The circulation's hyperdynamic status, to which the cirrhotic patient is subjected, due to the high concentration of vasodilators in circulation and consequent sympathetic hyperactivation, reduces cardiac reserve, whereas the myocardium is under maximum demand in normal conditions. Situations that require increased cardiac performance, as SBP or other high cardiac output conditions, may decompensate cardiac function in cirrhotic patients. Those patients may also present chronotropic and inotropic dysfunction due to impairment of beta-adrenergic receptors and disorders of the calcium signaling pathway. These changes contribute to a disturbance in myocardial contractility, at the expense of contractile force and heart rate [10]. Due to cardiac fatigue, the patient evolves with systolic failure and low perfusion of organs such as the kidney, which contributes to the appearance of HRS [7, 13].

HRS is characterized by an increase in serum creatinine in patients with advanced liver disease and is usually associated with poor prognosis. This may be the final process of evolution of the pathophysiology of liver disease with reduced renal blood flow and glomerular filtration, renal vasoconstriction by activation of the renin angiotensin aldosterone, cardiac dysfunction of cirrhosis, increased circulation of cytokines and vasoactive substances that affect blood circulation [15].

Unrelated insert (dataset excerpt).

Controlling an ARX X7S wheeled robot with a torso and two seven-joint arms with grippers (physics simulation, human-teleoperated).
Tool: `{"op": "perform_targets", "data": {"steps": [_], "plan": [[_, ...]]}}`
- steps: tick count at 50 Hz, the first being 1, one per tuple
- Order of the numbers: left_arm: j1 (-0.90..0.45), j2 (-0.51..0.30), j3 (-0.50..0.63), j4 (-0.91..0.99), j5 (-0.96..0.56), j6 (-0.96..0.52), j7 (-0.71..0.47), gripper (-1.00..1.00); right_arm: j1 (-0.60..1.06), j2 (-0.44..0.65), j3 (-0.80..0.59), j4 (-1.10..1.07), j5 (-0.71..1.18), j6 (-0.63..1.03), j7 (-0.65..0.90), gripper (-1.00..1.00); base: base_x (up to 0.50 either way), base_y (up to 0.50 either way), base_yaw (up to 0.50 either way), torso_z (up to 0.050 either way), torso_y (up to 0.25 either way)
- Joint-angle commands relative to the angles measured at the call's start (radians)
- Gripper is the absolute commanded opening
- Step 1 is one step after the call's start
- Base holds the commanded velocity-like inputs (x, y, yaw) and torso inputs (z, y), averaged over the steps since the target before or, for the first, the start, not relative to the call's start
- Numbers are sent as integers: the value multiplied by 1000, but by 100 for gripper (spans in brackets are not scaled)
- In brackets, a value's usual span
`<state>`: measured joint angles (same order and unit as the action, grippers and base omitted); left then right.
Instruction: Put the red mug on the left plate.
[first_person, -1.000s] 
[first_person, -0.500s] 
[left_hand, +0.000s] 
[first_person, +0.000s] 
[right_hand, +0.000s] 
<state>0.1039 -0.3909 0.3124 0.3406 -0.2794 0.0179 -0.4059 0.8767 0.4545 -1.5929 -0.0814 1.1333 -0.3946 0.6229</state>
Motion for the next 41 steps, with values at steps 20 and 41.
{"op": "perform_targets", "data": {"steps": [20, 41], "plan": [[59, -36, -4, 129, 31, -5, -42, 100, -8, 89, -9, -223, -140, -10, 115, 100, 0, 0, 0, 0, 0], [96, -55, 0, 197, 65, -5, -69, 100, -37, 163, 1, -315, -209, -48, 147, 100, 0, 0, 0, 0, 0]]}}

The baseline treatment of HRS relies on the improvement of liver function by correction of the causal factor. Furthermore, specific therapy is required for the circulatory disorder, usually with intravenous albumin on the first and third days of treatment, associated with vasopressin or norepinephrine in continuous infusion. Patients with clinical instability may be candidates to terlipressin associated with albumin; the association of octreotide and midodrine is an alternative [6, 16, 17, 18].

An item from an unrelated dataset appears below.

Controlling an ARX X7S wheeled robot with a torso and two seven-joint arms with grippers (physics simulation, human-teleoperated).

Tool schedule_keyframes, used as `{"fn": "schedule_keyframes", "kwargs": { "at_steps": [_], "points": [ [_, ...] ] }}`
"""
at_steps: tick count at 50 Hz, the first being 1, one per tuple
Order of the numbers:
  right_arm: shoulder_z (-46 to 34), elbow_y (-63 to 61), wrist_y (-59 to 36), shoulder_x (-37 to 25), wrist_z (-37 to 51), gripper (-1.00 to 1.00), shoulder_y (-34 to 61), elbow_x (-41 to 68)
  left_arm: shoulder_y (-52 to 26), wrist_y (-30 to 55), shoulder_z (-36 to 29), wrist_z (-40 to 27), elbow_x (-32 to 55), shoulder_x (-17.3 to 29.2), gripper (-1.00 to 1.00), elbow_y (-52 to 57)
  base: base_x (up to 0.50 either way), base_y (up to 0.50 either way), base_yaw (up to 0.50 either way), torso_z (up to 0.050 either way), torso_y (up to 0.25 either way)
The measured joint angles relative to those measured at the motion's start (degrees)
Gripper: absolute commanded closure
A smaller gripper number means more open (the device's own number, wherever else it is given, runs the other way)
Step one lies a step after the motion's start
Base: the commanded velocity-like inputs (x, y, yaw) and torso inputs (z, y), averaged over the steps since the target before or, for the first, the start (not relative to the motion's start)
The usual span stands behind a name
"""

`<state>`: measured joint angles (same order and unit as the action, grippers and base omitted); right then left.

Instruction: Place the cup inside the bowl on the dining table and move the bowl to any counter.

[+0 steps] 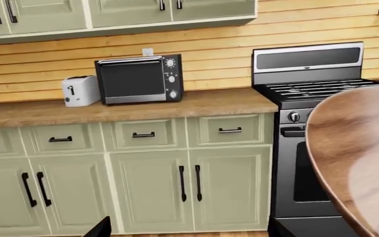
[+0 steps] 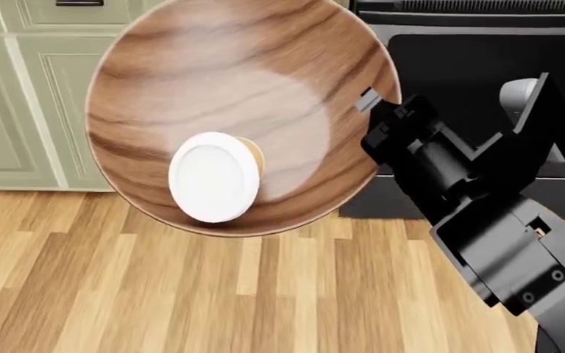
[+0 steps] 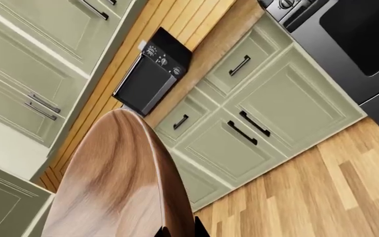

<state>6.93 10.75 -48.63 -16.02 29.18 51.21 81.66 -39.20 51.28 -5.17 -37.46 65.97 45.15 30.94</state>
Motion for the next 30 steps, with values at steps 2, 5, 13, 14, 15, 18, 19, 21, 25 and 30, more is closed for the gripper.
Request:
{"fn": "schedule_keyframes", "kwargs": {
  "at_steps": [2, 5, 13, 14, 15, 18, 19, 21, 25, 30],
  "points": [
    [-0.10, 0.07, 0.03, 0.00, -0.03, 1.00, 0.07, -0.07, 0.14, -0.11, 0.09, 0.07, -0.01, 0.10, -1.00, 0.02, 0.50, 0.11, 0.00, 0.000, 0.000],
    [-0.23, 0.14, 0.06, 0.00, -0.04, 1.00, 0.13, -0.16, 0.29, -0.22, 0.19, 0.10, 0.02, 0.20, -1.00, 0.05, 0.50, 0.15, 0.00, 0.000, 0.003],
    [-0.46, 0.19, 0.26, -0.01, 0.02, 1.00, 0.11, -0.22, 0.71, -0.56, 0.52, 0.26, 0.05, 0.50, -1.00, 0.08, 0.50, 0.23, 0.00, 0.000, 0.001],
    [-0.48, 0.18, 0.29, -0.01, 0.03, 1.00, 0.10, -0.20, 0.72, -0.58, 0.52, 0.26, 0.04, 0.51, -1.00, 0.07, 0.50, 0.25, 0.00, 0.000, 0.000],
    [-0.49, 0.18, 0.33, -0.01, 0.04, 1.00, 0.08, -0.19, 0.72, -0.59, 0.53, 0.27, 0.05, 0.54, -1.00, 0.06, 0.50, 0.26, 0.00, 0.000, 0.000],
    [-0.52, 0.14, 0.43, -0.02, 0.08, 1.00, 0.00, -0.16, 0.70, -0.62, 0.55, 0.27, 0.08, 0.58, -1.00, 0.05, 0.50, 0.27, 0.00, 0.000, 0.003],
    [-0.53, 0.13, 0.47, -0.02, 0.09, 1.00, -0.03, -0.15, 0.71, -0.64, 0.55, 0.26, 0.08, 0.58, -1.00, 0.06, 0.50, 0.27, 0.00, 0.000, 0.000],
    [-0.54, 0.10, 0.53, -0.04, 0.11, 1.00, -0.09, -0.11, 0.74, -0.66, 0.56, 0.23, 0.09, 0.59, -1.00, 0.08, 0.50, 0.27, 0.00, 0.000, 0.000],
    [-0.57, 0.03, 0.64, -0.08, 0.15, 1.00, -0.18, -0.03, 0.71, -0.69, 0.47, 0.14, 0.04, 0.52, -1.00, 0.07, 0.50, 0.27, 0.00, 0.000, 0.003],
    [-0.59, -0.03, 0.77, -0.17, 0.26, 1.00, -0.24, 0.05, 0.73, -0.78, 0.39, 0.24, -0.02, 0.54, -1.00, -0.01, 0.50, 0.27, 0.00, 0.000, 0.000]
  ]
}}
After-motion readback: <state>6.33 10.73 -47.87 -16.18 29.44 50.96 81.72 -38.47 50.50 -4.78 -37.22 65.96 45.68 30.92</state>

Studies with dopamine in cirrhotic patients demonstrated vasodilation of renal vessels and improvement of renal perfusion, but with no improvement in the parameters of renal function [16, 19]. Clinical trials comparing standard therapy with terlipressin and albumin with triple therapy of dopamine, albumin and furosemide showed similar results with these approaches [19, 20].

The use of inotropes such as dobutamine and isoproline are not yet validated in patients presenting with CCM, based on studies that demonstrated changes in adrenergic response to isoproline and dobutamine in cirrhotic patients [21, 22]. However, it is not clear if those drug classes could be useful for treating refractory patients on standard therapies, including the action in beta-adrenergic receptors, which increases inotropic response and improves cardiac function. Although cirrhotic patients have impaired beta-adrenergic receptors, an improvement in cardiac output may be observed [22], which may explain the positive effect of dobutamine in patients with HRS.

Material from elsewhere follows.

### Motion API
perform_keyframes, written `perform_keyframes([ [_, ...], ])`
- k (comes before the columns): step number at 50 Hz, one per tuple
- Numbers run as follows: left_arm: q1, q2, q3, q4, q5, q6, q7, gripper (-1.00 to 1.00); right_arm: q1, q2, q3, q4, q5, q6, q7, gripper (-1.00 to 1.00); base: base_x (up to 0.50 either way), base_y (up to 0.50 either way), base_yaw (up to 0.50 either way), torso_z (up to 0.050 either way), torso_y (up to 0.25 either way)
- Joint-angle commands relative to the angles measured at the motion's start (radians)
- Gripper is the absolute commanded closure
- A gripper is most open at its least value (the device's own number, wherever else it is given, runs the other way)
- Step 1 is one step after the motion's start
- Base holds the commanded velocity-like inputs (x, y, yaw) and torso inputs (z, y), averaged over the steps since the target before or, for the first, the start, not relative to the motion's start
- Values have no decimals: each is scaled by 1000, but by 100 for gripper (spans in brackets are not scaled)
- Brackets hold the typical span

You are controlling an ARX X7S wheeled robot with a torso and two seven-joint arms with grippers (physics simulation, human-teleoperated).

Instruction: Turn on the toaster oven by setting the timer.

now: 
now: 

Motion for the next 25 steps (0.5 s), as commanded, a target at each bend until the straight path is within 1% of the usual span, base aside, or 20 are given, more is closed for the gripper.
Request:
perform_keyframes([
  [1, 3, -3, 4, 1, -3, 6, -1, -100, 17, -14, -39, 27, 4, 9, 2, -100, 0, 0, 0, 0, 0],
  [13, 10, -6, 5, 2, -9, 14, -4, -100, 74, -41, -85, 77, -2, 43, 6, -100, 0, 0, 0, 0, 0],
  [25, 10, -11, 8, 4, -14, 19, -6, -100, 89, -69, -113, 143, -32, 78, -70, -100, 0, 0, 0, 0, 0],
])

Treatment with dobutamine has already been described in a similar case report, but with other etiology of liver cirrhosis [23]. The cited case described a white male patient with alcoholic cirrhosis infected with hepatitis C virus. Because that patient was also refractory to standard therapy for HRS, dobutamine infusion was helpful reverting renal impairment [23]. In this case, the patient had advanced cryptogenic cirrhosis, with higher Child and MELD scores. Based on evidence of the pathophysiological relation between CCM and HRS, and previous experience in our hospital, we started dobutamine. The patient developed sustained improvement in renal function. Our results reinforce the association between CCM and HRS and support the need of more clinical trials on the therapeutic approach with inotropic agents in HRS.

Summary

We report another case of a patient with HRS type I refractory to usual protocols, with high levels of natriuretic propeptide but with normal left ventricle ejection fraction on echocardiogram. Subclinical cardiac dysfunction proved to be reversible by the infusion of dobutamine as rescue therapy, leading to renal dysfunction regression within days. A previous case report of a cirrhotic patient of another etiology showed success with this approach.

Statement of Ethics

We obtained informed consent under institutional review board-approved protocols.

Disclosure Statement

The authors declare that there is no conflict of interests regarding the publication of this paper.